Activity
The reply must consist of the entire listing, reproduced exactly.

Dataset content
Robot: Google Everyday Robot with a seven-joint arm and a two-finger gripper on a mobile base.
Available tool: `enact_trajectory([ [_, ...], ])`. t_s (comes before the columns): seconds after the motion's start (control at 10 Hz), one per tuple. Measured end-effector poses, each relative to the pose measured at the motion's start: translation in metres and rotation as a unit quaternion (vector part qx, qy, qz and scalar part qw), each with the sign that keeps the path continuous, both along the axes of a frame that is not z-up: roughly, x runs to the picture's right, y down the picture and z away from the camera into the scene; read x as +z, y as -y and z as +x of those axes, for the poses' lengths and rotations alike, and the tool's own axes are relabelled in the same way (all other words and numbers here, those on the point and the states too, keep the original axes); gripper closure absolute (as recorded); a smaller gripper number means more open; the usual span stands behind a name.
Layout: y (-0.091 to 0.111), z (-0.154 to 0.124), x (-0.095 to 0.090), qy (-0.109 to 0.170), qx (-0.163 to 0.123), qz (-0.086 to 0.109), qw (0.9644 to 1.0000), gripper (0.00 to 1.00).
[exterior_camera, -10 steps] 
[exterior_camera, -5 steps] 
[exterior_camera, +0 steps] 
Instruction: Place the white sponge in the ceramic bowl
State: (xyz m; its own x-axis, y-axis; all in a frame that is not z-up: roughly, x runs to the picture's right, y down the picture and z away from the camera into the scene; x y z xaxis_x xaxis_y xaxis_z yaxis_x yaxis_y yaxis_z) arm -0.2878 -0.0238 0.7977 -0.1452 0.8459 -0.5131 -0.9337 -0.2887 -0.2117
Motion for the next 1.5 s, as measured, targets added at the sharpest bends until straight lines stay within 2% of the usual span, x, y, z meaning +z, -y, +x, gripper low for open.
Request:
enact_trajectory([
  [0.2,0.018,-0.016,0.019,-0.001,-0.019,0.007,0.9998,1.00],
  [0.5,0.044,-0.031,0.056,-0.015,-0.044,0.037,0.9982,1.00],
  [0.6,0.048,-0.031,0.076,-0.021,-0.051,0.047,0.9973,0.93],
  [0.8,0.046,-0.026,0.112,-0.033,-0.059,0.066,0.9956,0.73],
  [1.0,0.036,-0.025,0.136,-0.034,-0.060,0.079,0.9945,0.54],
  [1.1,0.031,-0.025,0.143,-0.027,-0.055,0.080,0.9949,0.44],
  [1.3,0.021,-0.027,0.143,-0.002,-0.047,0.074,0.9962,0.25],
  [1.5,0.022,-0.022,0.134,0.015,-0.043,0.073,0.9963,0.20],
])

Answer for this exercise
Robot: Google Everyday Robot with a seven-joint arm and a two-finger gripper on a mobile base.
Available tool: `enact_trajectory([ [_, ...], ])`. t_s (comes before the columns): seconds after the motion's start (control at 10 Hz), one per tuple. Measured end-effector poses, each relative to the pose measured at the motion's start: translation in metres and rotation as a unit quaternion (vector part qx, qy, qz and scalar part qw), each with the sign that keeps the path continuous, both along the axes of a frame that is not z-up: roughly, x runs to the picture's right, y down the picture and z away from the camera into the scene; read x as +z, y as -y and z as +x of those axes, for the poses' lengths and rotations alike, and the tool's own axes are relabelled in the same way (all other words and numbers here, those on the point and the states too, keep the original axes); gripper closure absolute (as recorded); a smaller gripper number means more open; the usual span stands behind a name.
Layout: y (-0.091 to 0.111), z (-0.154 to 0.124), x (-0.095 to 0.090), qy (-0.109 to 0.170), qx (-0.163 to 0.123), qz (-0.086 to 0.109), qw (0.9644 to 1.0000), gripper (0.00 to 1.00).
[exterior_camera, -10 steps] 
[exterior_camera, -5 steps] 
[exterior_camera, +0 steps] 
Instruction: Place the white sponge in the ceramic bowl
State: (xyz m; its own x-axis, y-axis; all in a frame that is not z-up: roughly, x runs to the picture's right, y down the picture and z away from the camera into the scene; x y z xaxis_x xaxis_y xaxis_z yaxis_x yaxis_y yaxis_z) arm -0.2878 -0.0238 0.7977 -0.1452 0.8459 -0.5131 -0.9337 -0.2887 -0.2117
Motion for the next 1.5 s, as measured, targets added at the sharpest bends until straight lines stay within 2% of the usual span, x, y, z meaning +z, -y, +x, gripper low for open.
Request:
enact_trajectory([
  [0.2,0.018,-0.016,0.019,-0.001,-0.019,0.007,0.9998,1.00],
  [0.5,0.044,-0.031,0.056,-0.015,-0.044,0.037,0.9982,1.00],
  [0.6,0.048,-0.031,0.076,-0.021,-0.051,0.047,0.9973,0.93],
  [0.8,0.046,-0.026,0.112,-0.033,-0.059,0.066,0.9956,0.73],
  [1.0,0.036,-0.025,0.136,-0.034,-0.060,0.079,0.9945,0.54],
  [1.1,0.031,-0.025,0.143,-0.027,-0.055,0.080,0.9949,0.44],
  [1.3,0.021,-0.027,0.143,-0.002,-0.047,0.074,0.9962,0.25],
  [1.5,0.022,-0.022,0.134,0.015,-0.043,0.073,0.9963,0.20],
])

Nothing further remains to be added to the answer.